Rodríguez co-directed Sin City (2005), an adaptation of the Frank Miller Sin City comic books; Quentin Tarantino guest-directed a scene. During production in 2004, Rodríguez insisted Miller to be credited as co-director, because he considered the visual style of Miller's comic art to be just as important as his own in the film. However, the Directors Guild of Americawould not allow it, citing that only "legitimate teams", e.g., the Wachowskis, could share the director's credit. Rodríguez chose to resign from the DGA, stating, "It was easier for me to quietly resign before shooting because otherwise I'd be forced to make compromises I was unwilling to make or set a precedent that might hurt the guild later on." By resigning from the DGA, Rodríguez was forced to relinquish his director's seat on the film John Carter of Mars for Paramount Pictures. Rodríguez had already signed on and had been announced as director of that film, planning to begin filming soon after completing Sin City.
Sin City was a critical hit in 2005 as well as a box office success, particularly for a hyperviolent comic book adaptation that did not have name recognition comparable to the X-Men or Spider-Man. He has stated that he is interested in eventually adapting all of Miller's Sin City comic books.
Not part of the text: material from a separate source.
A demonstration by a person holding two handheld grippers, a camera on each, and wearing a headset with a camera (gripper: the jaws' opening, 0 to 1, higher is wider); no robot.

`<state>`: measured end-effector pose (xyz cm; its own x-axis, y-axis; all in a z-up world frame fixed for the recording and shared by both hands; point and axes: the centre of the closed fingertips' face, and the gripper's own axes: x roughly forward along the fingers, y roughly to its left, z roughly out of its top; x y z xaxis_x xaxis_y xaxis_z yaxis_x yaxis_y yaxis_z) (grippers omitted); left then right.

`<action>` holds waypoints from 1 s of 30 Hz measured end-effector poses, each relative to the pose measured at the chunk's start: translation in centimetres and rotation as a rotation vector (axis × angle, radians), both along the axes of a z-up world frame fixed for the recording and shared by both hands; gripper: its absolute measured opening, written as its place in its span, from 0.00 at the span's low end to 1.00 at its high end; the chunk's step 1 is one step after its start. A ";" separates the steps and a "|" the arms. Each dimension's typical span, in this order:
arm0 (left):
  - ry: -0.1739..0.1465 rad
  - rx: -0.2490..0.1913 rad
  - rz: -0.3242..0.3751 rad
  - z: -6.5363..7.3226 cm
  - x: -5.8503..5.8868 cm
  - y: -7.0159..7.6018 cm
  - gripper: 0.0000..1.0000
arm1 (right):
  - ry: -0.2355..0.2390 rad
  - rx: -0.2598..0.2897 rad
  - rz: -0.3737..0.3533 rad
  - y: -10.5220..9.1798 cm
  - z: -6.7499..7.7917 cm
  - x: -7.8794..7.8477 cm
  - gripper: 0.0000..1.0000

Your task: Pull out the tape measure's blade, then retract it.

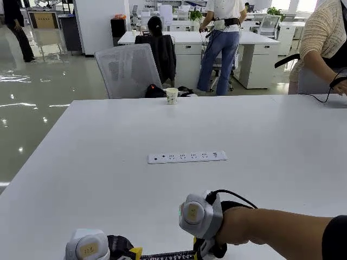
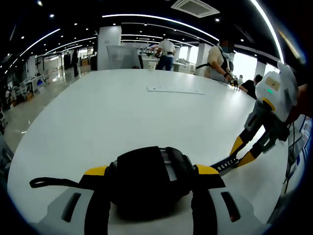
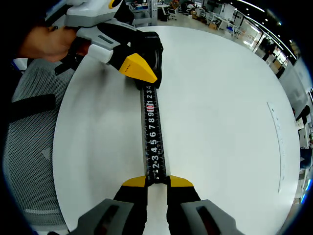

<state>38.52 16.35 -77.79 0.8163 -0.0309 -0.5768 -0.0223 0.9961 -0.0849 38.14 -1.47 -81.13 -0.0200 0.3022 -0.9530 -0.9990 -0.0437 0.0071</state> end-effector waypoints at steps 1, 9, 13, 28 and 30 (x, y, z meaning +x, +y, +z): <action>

Rodríguez released The Adventures of Sharkboy and Lavagirl in 2005, a superhero-kid movie intended for the same younger audiences as his Spy Kids series. Sharkboy and Lavagirl was based on a story conceived by Rodríguez's then 7-year-old son, Racer, who was given credit for the screenplay. The film was not a major success, grossing just $39 million at the box office.
Rodríguez wrote and directed the film Planet Terror as part of the double-bill release Grindhouse (2007). Quentin Tarantino directed Grindhouse's other film.
He also has a series of "Ten Minute Film School" segments on several of his DVD releases, showing aspiring filmmakers how to make good, profitable movies using inexpensive tactics. Starting with the Once Upon a Time in Mexico DVD, Rodríguez began creating a series called, "Ten Minute Cooking School" where he revealed his recipe for "Puerco Pibil" (based on Cochinita pibil, an old dish from Yucatán), the same food Johnny Depp's character, "Agent Sands" ate in the film. The popularity of this series led to the inclusion of another "Cooking School" on the two-disc version of the Sin City DVD where Rodríguez teaches the viewer how to make "Sin City Breakfast Tacos", a dish (made for his cast and crew during late-night shoots and editing sessions) utilizing his grandmother's tortilla recipe and different egg mixes for the filling. He had initially planned to release a third "Cooking School" with the DVD release of Planet Terror but then announced on the "Film School" segment of the DVD that he would put it on the Grindhouse DVD set instead. The Cooking School, titled "Texas Barbecue...from the GRAVE!", is a dish based on the "secret barbecue recipe" of JT Hague, Jeff Fahey's character in the film.
Rodríguez is a strong supporter of digital filmmaking, having been introduced to the practice by director George Lucas, who personally invited Rodríguez to use the digital cameras at Lucas's headquarters. He was presented with the Extraordinary Contribution to Filmmaking Award at the 2010 Austin Film Festival.